- **Problem statement**:
Give again, word for word, every line below from the one that has "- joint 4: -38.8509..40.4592" through the one that has "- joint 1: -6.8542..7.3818", both included, and no others.

- **Information shown**:

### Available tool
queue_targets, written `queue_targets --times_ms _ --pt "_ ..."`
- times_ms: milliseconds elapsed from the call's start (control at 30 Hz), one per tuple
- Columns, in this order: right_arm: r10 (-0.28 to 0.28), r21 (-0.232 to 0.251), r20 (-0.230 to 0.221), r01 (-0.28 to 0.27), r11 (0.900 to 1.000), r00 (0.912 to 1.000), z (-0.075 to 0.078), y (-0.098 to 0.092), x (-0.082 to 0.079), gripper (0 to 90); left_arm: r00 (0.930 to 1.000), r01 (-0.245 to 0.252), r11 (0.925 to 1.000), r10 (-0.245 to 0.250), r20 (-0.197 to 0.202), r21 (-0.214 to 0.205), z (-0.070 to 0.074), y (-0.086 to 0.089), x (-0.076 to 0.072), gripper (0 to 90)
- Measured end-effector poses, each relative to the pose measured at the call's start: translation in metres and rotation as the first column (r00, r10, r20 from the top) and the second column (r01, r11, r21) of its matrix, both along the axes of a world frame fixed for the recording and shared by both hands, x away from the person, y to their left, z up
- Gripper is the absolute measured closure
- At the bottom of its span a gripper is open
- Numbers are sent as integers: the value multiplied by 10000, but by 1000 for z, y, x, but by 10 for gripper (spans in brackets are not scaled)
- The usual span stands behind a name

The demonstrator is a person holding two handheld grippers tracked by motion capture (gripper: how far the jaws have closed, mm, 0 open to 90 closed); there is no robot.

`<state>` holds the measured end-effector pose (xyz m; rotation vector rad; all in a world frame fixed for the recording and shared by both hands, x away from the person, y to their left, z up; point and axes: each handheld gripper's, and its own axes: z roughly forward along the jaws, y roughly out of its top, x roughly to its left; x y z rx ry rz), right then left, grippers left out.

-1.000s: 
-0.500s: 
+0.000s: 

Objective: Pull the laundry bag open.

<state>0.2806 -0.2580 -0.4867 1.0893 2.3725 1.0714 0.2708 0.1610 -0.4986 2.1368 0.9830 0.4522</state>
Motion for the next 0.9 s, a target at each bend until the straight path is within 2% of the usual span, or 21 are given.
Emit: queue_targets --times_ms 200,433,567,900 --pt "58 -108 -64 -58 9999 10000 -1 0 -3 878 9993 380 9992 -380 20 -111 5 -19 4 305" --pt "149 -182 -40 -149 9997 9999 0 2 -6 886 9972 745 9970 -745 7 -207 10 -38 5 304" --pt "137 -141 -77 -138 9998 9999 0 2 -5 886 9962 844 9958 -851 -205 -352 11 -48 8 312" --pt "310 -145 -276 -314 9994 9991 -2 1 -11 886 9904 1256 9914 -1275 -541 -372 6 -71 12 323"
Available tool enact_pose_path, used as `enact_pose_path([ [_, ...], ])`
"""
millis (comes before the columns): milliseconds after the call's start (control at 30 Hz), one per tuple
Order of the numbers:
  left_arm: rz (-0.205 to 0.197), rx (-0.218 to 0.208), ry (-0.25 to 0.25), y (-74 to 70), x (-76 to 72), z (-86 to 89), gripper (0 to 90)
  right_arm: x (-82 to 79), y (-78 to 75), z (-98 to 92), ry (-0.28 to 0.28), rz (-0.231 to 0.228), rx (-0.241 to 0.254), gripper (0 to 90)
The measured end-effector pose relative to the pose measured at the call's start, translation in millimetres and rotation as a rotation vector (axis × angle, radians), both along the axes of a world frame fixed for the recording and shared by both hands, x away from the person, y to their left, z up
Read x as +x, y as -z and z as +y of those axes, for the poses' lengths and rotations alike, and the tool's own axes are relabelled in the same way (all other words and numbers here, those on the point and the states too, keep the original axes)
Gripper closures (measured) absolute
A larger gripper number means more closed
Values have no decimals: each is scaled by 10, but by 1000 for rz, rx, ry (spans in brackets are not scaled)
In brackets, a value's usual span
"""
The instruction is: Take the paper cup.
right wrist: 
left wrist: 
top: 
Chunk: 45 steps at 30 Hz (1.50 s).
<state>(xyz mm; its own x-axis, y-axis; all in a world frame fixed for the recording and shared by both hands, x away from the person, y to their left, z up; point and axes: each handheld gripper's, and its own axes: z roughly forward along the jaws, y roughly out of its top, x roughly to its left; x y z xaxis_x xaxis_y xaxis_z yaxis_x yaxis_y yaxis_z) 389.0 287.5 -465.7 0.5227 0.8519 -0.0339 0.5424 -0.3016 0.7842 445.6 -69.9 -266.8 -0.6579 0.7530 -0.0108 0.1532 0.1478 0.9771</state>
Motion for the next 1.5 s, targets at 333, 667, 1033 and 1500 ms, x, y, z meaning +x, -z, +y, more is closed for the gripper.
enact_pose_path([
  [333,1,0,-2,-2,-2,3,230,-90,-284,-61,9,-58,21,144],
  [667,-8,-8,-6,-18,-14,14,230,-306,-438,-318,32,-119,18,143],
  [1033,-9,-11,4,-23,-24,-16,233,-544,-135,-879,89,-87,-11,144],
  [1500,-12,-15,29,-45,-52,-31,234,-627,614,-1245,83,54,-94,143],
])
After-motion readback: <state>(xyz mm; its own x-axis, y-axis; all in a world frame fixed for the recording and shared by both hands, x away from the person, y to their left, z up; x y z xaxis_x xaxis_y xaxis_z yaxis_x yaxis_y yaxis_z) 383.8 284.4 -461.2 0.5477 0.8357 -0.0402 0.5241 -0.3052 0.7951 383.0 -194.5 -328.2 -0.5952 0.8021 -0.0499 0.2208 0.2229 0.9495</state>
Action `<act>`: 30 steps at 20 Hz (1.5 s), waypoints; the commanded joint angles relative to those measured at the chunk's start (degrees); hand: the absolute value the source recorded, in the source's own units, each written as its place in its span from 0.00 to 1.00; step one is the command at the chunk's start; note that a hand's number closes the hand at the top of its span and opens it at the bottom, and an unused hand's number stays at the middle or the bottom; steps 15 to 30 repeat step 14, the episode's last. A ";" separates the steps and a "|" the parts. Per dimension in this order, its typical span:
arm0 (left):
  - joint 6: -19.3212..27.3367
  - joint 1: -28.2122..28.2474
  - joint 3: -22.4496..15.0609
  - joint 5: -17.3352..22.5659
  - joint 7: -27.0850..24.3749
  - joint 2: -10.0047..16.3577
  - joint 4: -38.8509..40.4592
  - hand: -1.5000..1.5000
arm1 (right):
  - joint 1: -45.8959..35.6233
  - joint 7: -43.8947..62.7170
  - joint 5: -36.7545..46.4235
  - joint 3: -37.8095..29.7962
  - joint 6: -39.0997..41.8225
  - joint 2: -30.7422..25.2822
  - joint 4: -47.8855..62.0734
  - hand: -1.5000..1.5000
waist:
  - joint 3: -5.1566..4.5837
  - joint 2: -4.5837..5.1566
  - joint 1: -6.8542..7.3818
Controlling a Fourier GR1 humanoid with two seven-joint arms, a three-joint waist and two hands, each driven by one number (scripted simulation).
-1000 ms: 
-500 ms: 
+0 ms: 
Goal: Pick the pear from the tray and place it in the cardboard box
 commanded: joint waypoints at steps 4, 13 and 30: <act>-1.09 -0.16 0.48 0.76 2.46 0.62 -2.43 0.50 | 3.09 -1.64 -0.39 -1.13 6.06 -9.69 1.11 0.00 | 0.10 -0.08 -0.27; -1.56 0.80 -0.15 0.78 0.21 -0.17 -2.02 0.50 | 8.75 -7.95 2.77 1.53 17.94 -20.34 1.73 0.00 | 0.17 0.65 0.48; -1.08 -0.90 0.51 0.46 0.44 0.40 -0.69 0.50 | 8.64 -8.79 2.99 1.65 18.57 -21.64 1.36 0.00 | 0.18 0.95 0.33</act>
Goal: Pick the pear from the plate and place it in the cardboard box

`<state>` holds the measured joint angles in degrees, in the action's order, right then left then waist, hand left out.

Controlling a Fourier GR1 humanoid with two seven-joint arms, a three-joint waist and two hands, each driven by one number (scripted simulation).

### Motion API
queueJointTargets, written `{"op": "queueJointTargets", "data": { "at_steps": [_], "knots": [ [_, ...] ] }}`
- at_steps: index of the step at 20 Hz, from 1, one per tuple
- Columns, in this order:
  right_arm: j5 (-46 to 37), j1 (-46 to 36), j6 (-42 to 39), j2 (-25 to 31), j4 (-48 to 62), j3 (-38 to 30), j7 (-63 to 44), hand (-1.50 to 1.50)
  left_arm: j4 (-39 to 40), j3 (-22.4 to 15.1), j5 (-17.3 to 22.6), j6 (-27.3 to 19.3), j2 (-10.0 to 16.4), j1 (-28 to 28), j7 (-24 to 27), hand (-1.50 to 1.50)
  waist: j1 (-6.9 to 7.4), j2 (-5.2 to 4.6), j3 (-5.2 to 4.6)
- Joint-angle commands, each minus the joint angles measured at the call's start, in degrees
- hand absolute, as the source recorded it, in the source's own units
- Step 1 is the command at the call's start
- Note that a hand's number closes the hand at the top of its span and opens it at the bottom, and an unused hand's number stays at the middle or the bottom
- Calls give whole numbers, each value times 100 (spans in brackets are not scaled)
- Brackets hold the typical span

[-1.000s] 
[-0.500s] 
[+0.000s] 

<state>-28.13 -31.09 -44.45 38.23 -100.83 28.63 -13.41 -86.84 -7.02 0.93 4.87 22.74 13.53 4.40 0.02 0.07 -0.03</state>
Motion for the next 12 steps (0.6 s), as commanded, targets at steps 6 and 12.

- **Your solution**:
  - joint 4: -38.8509..40.4592
  - hand: -1.5000..1.5000
arm1 (right):
  - joint 1: -45.8959..35.6233
  - joint 7: -43.8947..62.7170
  - joint 5: -36.7545..46.4235
  - joint 3: -37.8095..29.7962
  - joint 6: -39.0997..41.8225
  - joint 2: -30.7422..25.2822
  - joint 4: -47.8855..62.0734
  - hand: -1.5000..1.5000
waist:
  - joint 3: -5.1566..4.5837
  - joint 2: -4.5837..5.1566
  - joint 1: -6.8542..7.3818

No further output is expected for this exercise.